When I planned this post it was going to be a blocking lace tutorial, very how-to, very factual, and hopefully very helpful. I get asked blocking questions all the time. So I know I need to write a post like that.
This is not that post.
When I looked through the pictures I had taken, I realized I have a documentary on how I manage to get lace blocked while living with two Very Bad Cats… and some blocking tips to toss in.
That’s ok. I’ve noticed that ya’ll like Very Bad Cats. That post on why I needed a crochet seat cover earned me more comments than any other post I’ve made (WordPress helpfully told me this) and all of those comments were about how I’m using canned mackerel to cure hairballs. “All that work”, I tell people, “all that knitting and crocheting, and spinning, and they like the cats best.” Well, there are plenty of Very Bad Cats in this post. Enjoy!
I had two pieces of lace to block out this week, one that I made and one that I didn’t. Let’s start with mine. You might recognize it. Its the green lace that was supposed to have been done in time for St. Patrick’s Day.

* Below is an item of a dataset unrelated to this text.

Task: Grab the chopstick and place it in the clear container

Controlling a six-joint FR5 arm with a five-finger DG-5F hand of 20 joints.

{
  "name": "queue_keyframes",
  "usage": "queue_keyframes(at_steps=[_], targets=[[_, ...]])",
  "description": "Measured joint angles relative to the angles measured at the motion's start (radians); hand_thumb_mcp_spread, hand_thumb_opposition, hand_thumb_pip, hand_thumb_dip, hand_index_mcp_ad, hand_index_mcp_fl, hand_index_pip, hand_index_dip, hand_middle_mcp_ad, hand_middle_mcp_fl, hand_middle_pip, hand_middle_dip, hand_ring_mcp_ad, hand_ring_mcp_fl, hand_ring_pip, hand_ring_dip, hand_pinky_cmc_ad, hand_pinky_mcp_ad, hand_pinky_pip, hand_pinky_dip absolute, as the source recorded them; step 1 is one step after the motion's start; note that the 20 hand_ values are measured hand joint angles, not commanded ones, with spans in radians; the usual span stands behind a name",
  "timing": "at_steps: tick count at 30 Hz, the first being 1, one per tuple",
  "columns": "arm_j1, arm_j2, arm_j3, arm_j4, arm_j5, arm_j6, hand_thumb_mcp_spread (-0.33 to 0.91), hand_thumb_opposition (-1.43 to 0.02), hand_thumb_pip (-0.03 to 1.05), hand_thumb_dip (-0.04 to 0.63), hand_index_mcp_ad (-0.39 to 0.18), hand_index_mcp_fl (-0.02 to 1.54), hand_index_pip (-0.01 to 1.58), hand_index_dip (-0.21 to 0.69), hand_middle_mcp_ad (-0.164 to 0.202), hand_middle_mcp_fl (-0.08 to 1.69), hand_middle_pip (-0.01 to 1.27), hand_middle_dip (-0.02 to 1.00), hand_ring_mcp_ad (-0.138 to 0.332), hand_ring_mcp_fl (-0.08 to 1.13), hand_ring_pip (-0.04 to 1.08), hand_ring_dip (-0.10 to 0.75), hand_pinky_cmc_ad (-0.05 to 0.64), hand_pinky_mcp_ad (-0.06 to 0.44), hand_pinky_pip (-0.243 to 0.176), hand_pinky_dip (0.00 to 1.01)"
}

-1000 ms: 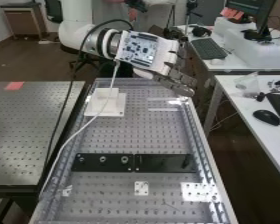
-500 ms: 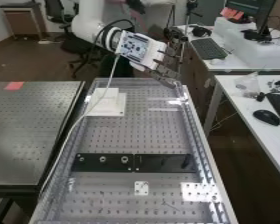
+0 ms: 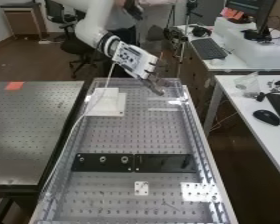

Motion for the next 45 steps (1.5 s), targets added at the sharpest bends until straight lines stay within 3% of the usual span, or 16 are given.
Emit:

In the great Peace Accord of 2011, the Feline Overlord and I agreed that she, and her sidekick Coward Boy Cat (should he be awake at the time), would be granted the opportunity to inspect all work prior to it being washed and blocked. After washing and blocking its off-limits to Very Bad Cats. I religiously hold up my end of the peace treaty and giver her pre-block play time. She religiously tries to cheat and play with it after its been blocked. But I would expect no less from her.
Now that she has made her inspection, its time to wash the lace. I use Eucalan, unscented. I’ve gotten good results with Soak. There are lots a quality wool wash soaps out there. If you don’t have any on hand, use a very old-fashioned plain-jane dish soap, like unscented Dawn. You won’t need much of it.
Then in goes the lace. Now… I’ve read lots of blocking instructions and most of them will tell you to let your knitting/crochet sit and soak for a certain length of time. The amount of time is not what’s important. You want it to sit and soak until it has sunk to the bottom of the sink, until it is fully saturated with water. I press it down in to the water…
… and walk away. I take it out when there are no more air bubbles coming up.
While its soaking I get my blocking surface ready. You’ll probably be disappointed because I don’t use anything fancy at all! I have that old wooden porch and its my surface. Its great. I can stick as many pins in it as I like, its huge, much bigger than any blocking board or squares I could buy, and I don’t have to pack it up and store it afterwards. I just need to lay out an old blanket.
You’ll never guess who that is under my blanket. Oh. You did guess. I’m shocked.
So the next step is to chase her out from under there.
All the way out.
Then I go back to my wet lace. Its sopping at this point so I gently press the excess water out (no wringing, no twisting) and then pin it down on the old blanket.
How I pin out depends on the shape of the piece I’m pinning. This is a rectangle so my priorities (in order) as I pinned were:
- line up the two long sides and keep them parallel,
- evenly distribute the knitting between those two sides and make sure it all lays flat,
- emphasize the scallops on the cast on/bind off edges.
(Is all that other stuff in the picture distracting you? Okay. I brew sun tea in old jars on my porch pretty much every day from spring to fall. I’m using those tea jars to help hold the blanket down. I’m also using stones… some of which I’ve made pretty little sweaters for. And that yellow and green thingy in the bottom right is a washcloth I blocked at the same time. The pattern for that will be posted some time this week.)
Then I let it dry. In the Texas sun that takes about
2 minutes an hour. The blocking makes lace bigger and it opens up the stitches so you can see the pattern.
On to the crochet lace! I blocked that next. One of my students was given a gorgeous table cloth by her 92 year old mother. It was made without a pattern. It didn’t quite lay flat. My student when asked by her mother how it looked, lied and said that it was perfect. Of course she lied. I would have! So my job was to block it and make the bugger flat.
Here is what happened when it first came out of its bag:
Here is what happened when I laid it out for its pre-blocking picture:
Then washing, and pinning. This is a giant circle so I started at the center and worked my way to the edges.
Midway through I switched to colored push pins so you could see them and see where I had pinned.
Flattened. Its not a perfect circle, but with this piece I had to make the choice: lay flat or be a circle. I went with flat because that was the issue in the first place. And her her mom will never know that its not a perfect circle or that Very Bad Cats have walked on it.
Admit it. ADMIT IT! You skipped all the writing and blocking tips and just looked at the kitty pictures, didn’t you?
That’s okay. For the record I didn’t stage any of the Very Bad Cat-ness. I don’t have to. I just have to keep my camera ready to go.